Classification of snow algae in the ice core based on ITS2 sequences
We used high-throughput sequencing to obtain DNA sequences of algae from 19 layers of an ice core drilled on a glacier in central Asia, dated from present time to 8000 years ago (Fig. 1 and Table S1). In total, 17,016 unique sequences (phylotypes) for the fast-evolving algal nuclear rDNA internal transcribed spacer 2 (ITS2) region were determined in the ice core, from which 290 OTUs were defined with ≥98% nt sequence identity among all OTUs.
The ITS2 sequences were classified at the species level according to the genetic species concept based on secondary structural differences in the ITS2 region, which correlate with the boundaries of most biological species [38]. The ITS2 sequences from ice core samples were classified into 24 subgroups consisting of 17 chlorophycean, 5 trebouxiophycean, and 2 ulvophycean groups based on their secondary structures and BLASTn results (Fig. S1 and Tables S3–S4). The 17 subgroups of Chlorophyceae were subdivided into 10 subgroups of the Chloromonadinia clade, 1 subgroup of the Monadinia clade (recently treated as the genus Microglena [54]), 3 subgroups of the Reinhardtinia clade, 2 subgroups of the Stephanosphaerinia clade, and 1 subgroup corresponding to an unnamed group (which is related to Ploeotila sp. CCCryo 086-99) (for the clade names, see [55]). Although the Chloromonadinia clade contains several snow species belonging to Chloromonas or Chlainomonas, the 10 subgroups of the Chloromonadinia clade were considered to be Chloromonas. The 5 trebouxiophycean subgroups were composed of 2 subgroups of the Chlorella group, 1 subgroup of the Raphidonema group, 1 subgroup of the Trebouxia group, and 1 subgroup of the Neocystis group. The 2 subgroups of Ulvophyceae were closely related to the genus Chamaetrichon and Planophila, respectively. It is noted that Sanguina (‘Chlamydomonas’-snow group B [6]), Ancylonema, and Mesotaenium, which are snow algal genera found throughout the world [56, 57], were not detected in the ice core samples (Tables S3–S4).

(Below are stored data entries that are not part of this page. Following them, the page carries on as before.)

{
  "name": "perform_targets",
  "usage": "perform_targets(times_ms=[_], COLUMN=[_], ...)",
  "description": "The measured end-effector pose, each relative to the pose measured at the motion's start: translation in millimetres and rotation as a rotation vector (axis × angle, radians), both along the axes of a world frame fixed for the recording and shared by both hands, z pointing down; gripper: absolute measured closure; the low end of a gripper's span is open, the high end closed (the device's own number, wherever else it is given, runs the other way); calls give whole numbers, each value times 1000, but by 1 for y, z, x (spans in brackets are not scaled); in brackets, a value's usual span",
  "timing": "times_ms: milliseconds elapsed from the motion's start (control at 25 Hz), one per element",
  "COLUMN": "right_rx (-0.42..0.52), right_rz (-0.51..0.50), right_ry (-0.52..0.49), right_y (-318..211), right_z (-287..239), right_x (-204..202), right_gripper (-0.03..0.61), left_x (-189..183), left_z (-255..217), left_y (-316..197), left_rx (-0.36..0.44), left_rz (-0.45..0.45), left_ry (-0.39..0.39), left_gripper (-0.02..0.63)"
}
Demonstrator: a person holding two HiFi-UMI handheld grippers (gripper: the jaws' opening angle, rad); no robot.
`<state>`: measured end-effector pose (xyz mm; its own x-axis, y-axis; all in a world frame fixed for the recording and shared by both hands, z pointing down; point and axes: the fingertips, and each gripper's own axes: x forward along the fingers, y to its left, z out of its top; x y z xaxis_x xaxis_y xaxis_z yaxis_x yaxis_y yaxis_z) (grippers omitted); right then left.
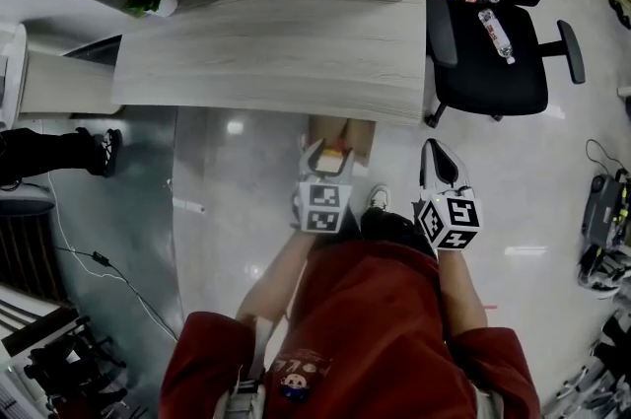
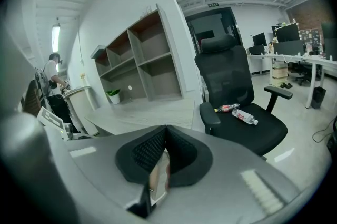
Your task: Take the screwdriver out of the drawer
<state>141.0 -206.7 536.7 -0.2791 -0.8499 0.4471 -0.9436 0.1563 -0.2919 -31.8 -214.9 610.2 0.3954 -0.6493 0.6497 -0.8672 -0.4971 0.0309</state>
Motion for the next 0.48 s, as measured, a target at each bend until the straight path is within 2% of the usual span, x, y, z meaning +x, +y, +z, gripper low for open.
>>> perform_targets(times_ms=[240,480], right_rx=[-46,-95], right_rz=[-17,-23], right_ry=[9,19], right_y=[1,6], right_z=[22,44], right_x=[-11,-20], right_gripper=[580,580], left_x=[-2,-5], left_z=[51,109], left_y=[-3,-1], left_rx=[-97,-201], left_rz=[6,42], left_ry=[-16,-81], left_gripper=[379,379])
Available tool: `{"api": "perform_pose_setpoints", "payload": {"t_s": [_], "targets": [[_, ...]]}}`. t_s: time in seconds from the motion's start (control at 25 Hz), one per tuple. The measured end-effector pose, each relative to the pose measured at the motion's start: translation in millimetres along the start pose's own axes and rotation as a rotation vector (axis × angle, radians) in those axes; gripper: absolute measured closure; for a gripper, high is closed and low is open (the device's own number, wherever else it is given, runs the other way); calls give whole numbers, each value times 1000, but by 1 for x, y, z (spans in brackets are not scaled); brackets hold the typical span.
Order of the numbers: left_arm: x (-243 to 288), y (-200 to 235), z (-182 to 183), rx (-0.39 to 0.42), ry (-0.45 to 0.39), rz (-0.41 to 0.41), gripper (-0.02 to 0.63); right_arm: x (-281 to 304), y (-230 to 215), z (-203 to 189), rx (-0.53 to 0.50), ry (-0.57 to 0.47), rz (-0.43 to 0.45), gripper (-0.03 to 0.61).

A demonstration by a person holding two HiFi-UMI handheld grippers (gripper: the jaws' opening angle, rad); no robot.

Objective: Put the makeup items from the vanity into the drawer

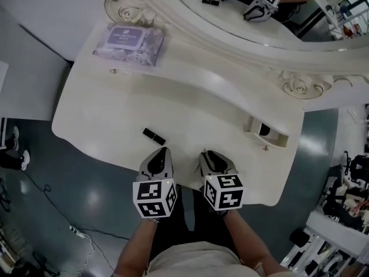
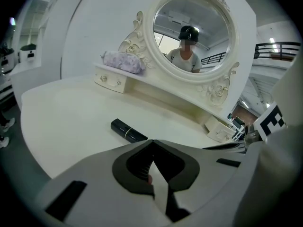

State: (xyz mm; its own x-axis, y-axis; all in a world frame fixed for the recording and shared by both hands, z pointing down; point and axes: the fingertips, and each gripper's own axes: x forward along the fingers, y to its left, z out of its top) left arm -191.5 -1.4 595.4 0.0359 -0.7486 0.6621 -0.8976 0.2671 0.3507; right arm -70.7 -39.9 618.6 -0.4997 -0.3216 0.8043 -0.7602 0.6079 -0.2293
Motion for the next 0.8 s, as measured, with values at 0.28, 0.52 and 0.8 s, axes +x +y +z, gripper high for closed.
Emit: {"api": "perform_pose_setpoints", "payload": {"t_s": [0.28,0.52,0.8], "targets": [[3,11,2,-17,3,0,609,9,5,10,-44,11,-15,476],[4,12,5,-23,2,-9,609,13,3,10,-81,31,-55,522],[7,11,8,-23,-1,-9,609,13,3,9,-91,29,-40,525]]}}
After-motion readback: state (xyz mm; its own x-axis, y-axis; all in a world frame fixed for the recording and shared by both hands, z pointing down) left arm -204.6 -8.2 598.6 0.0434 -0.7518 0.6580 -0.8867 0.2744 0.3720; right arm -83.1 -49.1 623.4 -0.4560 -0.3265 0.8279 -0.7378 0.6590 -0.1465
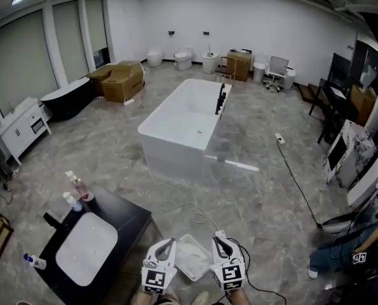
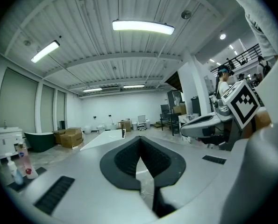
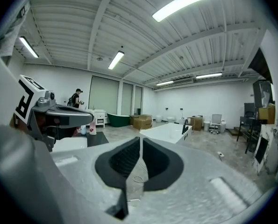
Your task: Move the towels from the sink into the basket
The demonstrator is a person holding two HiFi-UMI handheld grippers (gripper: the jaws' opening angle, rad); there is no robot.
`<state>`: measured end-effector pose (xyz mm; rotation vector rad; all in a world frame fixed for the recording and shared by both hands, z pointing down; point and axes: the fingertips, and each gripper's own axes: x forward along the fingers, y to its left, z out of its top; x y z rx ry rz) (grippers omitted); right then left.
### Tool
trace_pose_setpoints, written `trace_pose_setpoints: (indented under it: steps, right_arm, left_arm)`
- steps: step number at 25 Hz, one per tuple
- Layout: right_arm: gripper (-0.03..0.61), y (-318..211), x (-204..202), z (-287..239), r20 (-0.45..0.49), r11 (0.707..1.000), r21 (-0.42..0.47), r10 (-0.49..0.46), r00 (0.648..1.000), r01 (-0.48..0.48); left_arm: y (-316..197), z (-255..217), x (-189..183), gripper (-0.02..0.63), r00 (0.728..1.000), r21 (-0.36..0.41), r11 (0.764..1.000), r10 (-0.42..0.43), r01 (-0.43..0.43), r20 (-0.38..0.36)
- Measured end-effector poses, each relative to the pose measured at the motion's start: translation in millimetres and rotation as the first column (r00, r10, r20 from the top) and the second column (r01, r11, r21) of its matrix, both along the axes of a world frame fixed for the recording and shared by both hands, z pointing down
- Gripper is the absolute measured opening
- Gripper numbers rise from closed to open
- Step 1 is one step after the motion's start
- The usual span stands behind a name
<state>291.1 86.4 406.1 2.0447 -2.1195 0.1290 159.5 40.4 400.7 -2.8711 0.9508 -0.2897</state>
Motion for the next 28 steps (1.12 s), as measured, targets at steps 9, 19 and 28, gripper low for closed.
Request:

Global distribution of the Raphidonema group
To understand the process by which snow algae form geographically specific population structures and how they migrate globally across the glaciers and snow fields, it is necessary to focus on the microbial species that inhabit the global cryosphere. Previous work elucidated that the Raphidonema group and ‘Chlamydomonas’-snow group B (Sanguina) are the cosmopolitans at both poles [6], but the latter was not detected in ice core samples examined in this study. Therefore, to elucidate the evolutionary history of the Raphidonema group, we further analyzed the ITS2 sequences obtained from the ice core sample as well as the glacier-surface samples from both poles [6] and from the mid-latitudes (samples from 10 sites, obtained in this study) (hereafter, surface samples; Table S2). Members of the Raphidonema group were detected in the older (deep core) layers of the ice core and at the glacier surface of central Asia (Fig. S1 and Tables S3–S4), as well as in the red snow samples from both poles [6]. In central Asia, the Raphidonema group was found in the Russian, Chinese, and Kyrgyz samples but was not detected in the Japanese and Tajik samples (Fig. S1 and Tables S3–S4). Combining these sequences yielded 893,649 reads and 22,389 unique sequences for subsequent detailed analysis (Tables S5–S6). The taxonomic composition of the Raphidonema communities differed among the mid-latitude, ice core, Arctic, and Antarctic samples as determined by PERMANOVA (Table S7). Most of the unique sequences in the Raphidonema group were consistent with an endemic distribution (Tables S8–S10). An average of 77% of the unique sequences of the Raphidonema group were endemic to a specific region (mid-latitude, 96%; Antarctic, 66%; Arctic, 79%), accounting for 40% of the total sequencing reads (mid-latitude, 77%; Antarctic, 74%; Arctic, 22%) (Fig. 2a, b and Tables S9–S10). This result suggested that most of the unique sequences are endemic, indicating that their dispersal has been limited to their respective regions [58,59,60,61].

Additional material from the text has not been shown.